On the German side, 600 tons of fuel arrives in Tobruk, enough for 24 hours of operations. Truck convoys head east along the Via Balbia - the Coast Road - and immediately come under heavy bombing, slowing their advance. Rommel orders his staff to prepare a withdrawal plan.

That evening, the battle resumes. The Australian 20th Brigade is assigned with driving north to the sea to finally eliminate the Axis salient, held by the 1st Battalion, 361st German Infantry Regiment and the 125th Regiment.

The Australians plan to send three battalions north to grab a point called Barrel Hill. From there, two battalions will turn right and cut of the German strongpoint, called Thompson's Post, while everyone else heads for the sea.

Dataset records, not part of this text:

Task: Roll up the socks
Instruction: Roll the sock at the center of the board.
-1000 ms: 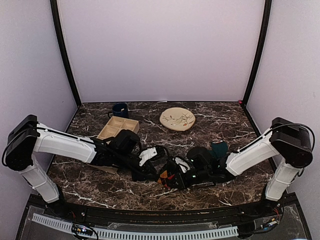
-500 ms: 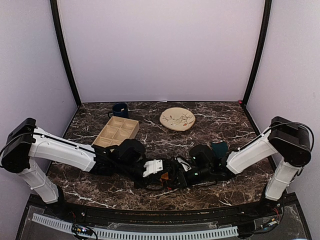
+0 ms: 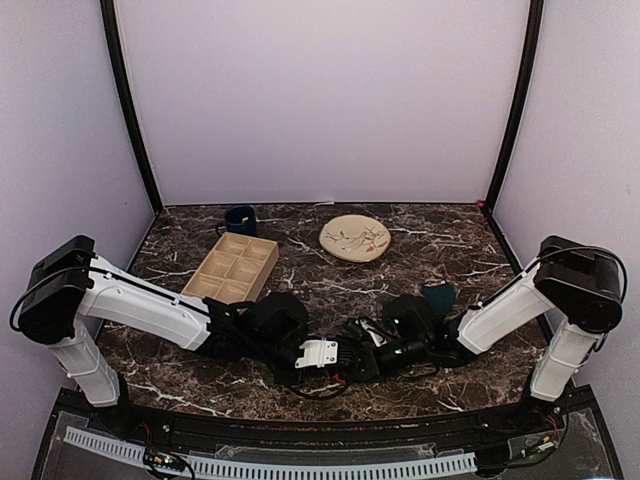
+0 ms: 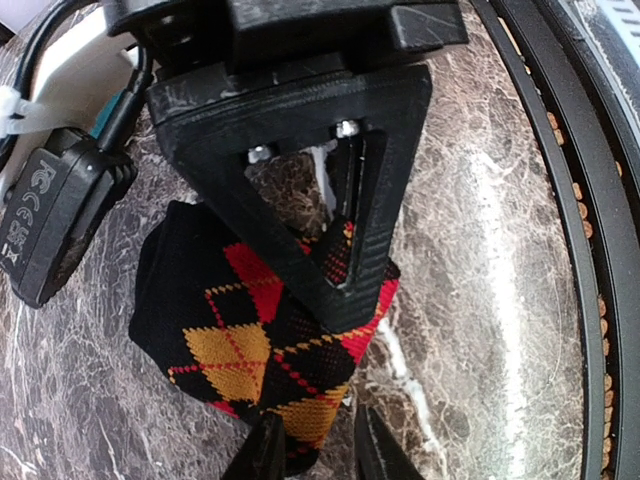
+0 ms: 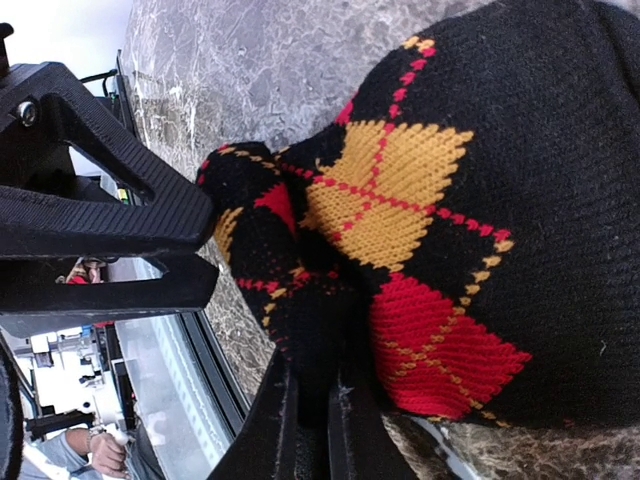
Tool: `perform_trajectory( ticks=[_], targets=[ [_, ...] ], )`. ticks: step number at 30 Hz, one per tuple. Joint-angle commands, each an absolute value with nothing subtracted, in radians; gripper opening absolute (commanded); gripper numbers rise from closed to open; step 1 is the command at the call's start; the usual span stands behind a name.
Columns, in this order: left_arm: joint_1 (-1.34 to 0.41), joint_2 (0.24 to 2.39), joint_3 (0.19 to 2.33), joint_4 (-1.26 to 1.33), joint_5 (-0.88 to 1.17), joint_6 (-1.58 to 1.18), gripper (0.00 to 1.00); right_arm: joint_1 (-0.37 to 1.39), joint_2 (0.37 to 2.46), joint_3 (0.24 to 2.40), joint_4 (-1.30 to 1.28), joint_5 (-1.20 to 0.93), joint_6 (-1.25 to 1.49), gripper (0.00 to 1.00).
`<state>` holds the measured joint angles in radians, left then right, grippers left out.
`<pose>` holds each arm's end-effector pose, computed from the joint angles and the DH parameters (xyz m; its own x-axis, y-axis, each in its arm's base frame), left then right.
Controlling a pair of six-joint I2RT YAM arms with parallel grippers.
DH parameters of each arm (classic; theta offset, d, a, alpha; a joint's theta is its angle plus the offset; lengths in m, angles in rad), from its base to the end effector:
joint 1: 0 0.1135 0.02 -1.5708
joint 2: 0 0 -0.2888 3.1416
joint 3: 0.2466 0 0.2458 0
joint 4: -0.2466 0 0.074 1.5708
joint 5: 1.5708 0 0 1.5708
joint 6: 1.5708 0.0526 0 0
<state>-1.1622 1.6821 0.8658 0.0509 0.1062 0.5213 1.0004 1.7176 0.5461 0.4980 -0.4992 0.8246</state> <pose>0.1340 -0.3235 0.1804 0.2309 0.7132 -0.6619 0.9547 -0.0349 0.2954 0.1430 0.2696 0.1279 -0.9196 -0.2395 -0.3114 -0.3915 0.4935 0.7766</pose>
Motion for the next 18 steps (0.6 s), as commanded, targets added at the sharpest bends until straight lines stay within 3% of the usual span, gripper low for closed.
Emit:
perform_trajectory(
  ticks=[1,18],
  targets=[
    [-1.173,1.697,0.893,0.031,0.092,0.570,0.27,0.997,1.739,0.507,0.507,-0.512,0.864,0.00],
    [-1.203,1.735,0.905,0.063,0.053,0.659,0.28,0.997,1.736,0.484,0.531,-0.528,0.894,0.00]
  ],
)
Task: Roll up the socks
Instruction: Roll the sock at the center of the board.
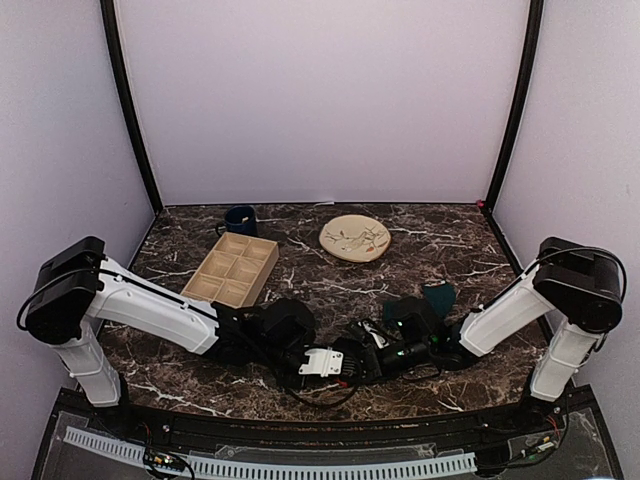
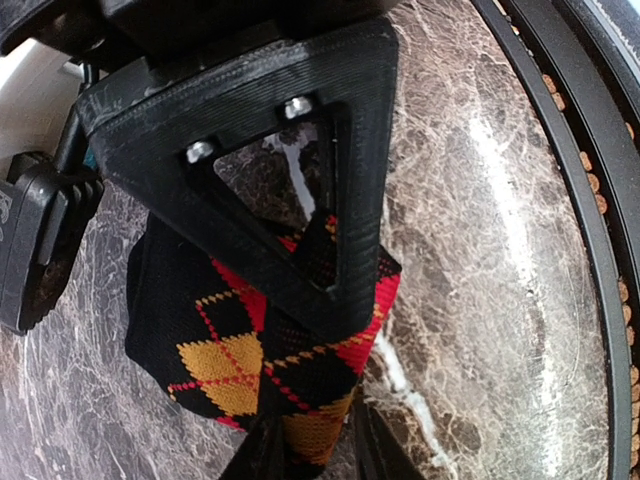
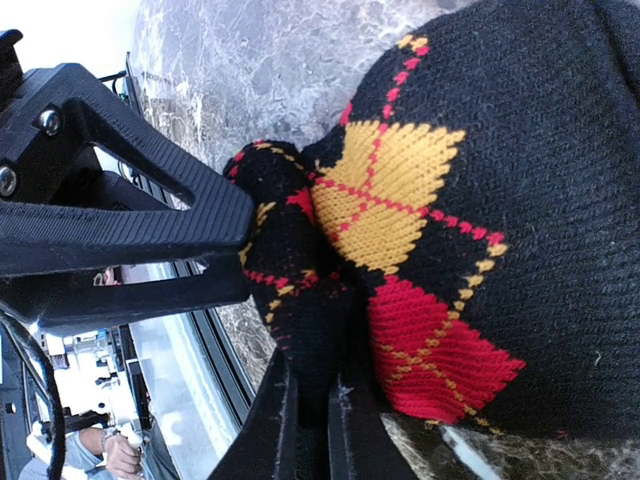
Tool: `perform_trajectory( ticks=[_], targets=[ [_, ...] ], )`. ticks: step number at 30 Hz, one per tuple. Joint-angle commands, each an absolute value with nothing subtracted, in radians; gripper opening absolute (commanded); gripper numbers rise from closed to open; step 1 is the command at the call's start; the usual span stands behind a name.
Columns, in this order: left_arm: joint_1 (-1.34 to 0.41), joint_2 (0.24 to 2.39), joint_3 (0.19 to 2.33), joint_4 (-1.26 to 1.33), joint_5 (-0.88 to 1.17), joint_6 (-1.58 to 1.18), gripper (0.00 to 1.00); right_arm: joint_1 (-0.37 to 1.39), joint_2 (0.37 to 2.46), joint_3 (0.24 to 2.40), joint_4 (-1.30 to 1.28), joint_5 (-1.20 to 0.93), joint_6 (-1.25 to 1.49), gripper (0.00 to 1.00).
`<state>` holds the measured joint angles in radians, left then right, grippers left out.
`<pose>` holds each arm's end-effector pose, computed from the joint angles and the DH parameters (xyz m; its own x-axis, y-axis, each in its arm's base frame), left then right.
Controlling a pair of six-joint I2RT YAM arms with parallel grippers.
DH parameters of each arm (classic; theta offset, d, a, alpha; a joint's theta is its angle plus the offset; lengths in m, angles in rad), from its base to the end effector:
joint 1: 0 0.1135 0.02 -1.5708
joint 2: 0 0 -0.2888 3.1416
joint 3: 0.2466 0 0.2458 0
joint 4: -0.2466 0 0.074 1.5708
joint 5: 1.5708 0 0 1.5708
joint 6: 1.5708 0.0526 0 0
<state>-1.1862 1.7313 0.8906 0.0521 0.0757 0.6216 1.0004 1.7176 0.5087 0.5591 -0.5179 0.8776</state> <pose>0.1310 -0.3342 0.1713 0.3335 0.7236 -0.6042 0.9226 -0.1190 0.3668 0.1390 0.2649 0.1251 -0.9350 -0.2197 -0.2784 -0.3520 0.4795 0.8038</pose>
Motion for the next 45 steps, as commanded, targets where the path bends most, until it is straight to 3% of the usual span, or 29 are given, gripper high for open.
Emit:
perform_trajectory(
  ticks=[1,19,22,28,31,39,45],
  targets=[
    [-1.206,1.735,0.904,0.070,0.046,0.665,0.28,0.997,1.735,0.483,0.532,-0.528,0.894,0.00],
    [-1.230,1.807,0.936,0.086,0.002,0.729,0.28,0.997,1.731,0.472,0.537,-0.543,0.904,0.00],
    [-1.230,1.822,0.944,0.080,-0.008,0.736,0.23,0.997,1.730,0.468,0.533,-0.540,0.902,0.00],
    [-1.230,1.835,0.968,0.028,0.003,0.735,0.05,0.997,1.717,0.463,0.507,-0.522,0.895,0.00],
    [-1.230,1.844,0.988,-0.006,0.025,0.732,0.00,0.997,1.704,0.469,0.465,-0.496,0.878,0.06],
    [-1.229,1.885,1.073,-0.144,0.068,0.714,0.00,1.006,1.618,0.464,0.348,-0.400,0.834,0.31],
    [-1.208,1.918,1.164,-0.266,0.127,0.675,0.00,1.008,1.517,0.437,0.245,-0.289,0.808,0.37]
  ],
)
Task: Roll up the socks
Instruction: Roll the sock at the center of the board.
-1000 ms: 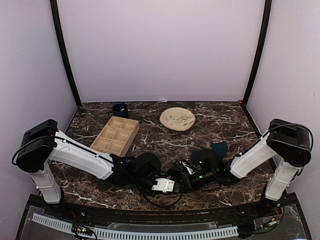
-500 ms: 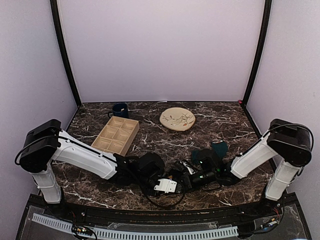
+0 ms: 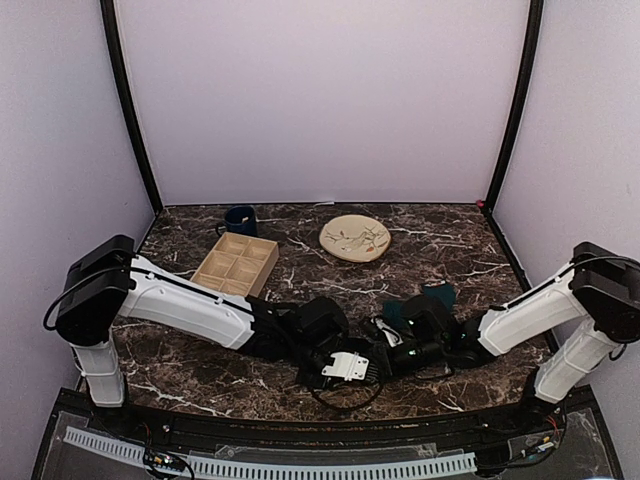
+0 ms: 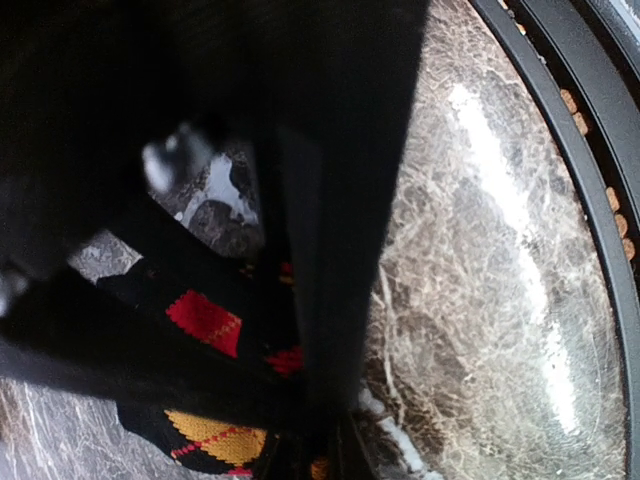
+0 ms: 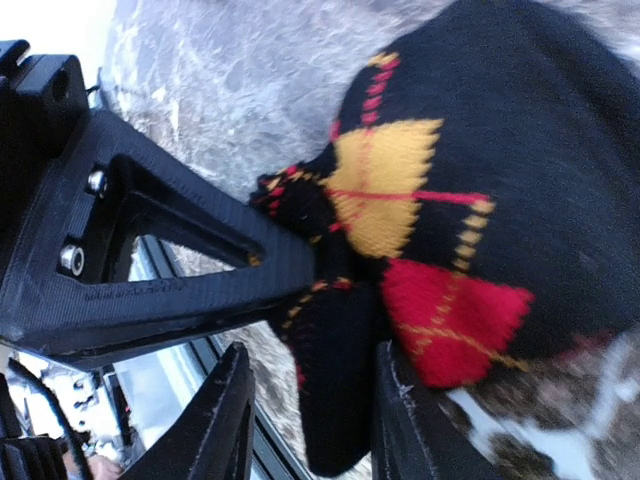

Behind them, the 24th Australian Brigade will advance, backed by the 2nd/3rd Pioneer Battalion, to cut off the pocket, hopefully sealing off the enemy. The Australians receive support from 23rd Armoured Brigade's Valentine tanks and Australian, New Zealand, and Highland Division artillery - a grand total of 312 field guns and 48 medium guns, hurling 64,000 rounds. Overhead, three squadrons of A-20s drop 85 tons of bombs into the area.

The bombardment has the desired effect. 2nd/32nd Australians covers the 2,000 yards to the railway line with little resistance. They take 175 POWs from the 1st Battalion of the 361st Regiment. 400 yards further, the Australians reach the Coast Road, and set up their 500-yard diameter position, encountering three German doctors and their orderlies, with their wounded. The doctors stay in the Australian area, and tend both sides' wounded.

As 2nd/32nd digs in, 2nd/48th and 2nd/24th move up, followed by the Pioneers. In the dark, the Australians lose track of each other, and identify themselves with profanity.

2nd/24th and 2nd/48th swing east to cut off Thompson's Post as midnight approaches. They have 2,250 yards to Thompson's Post.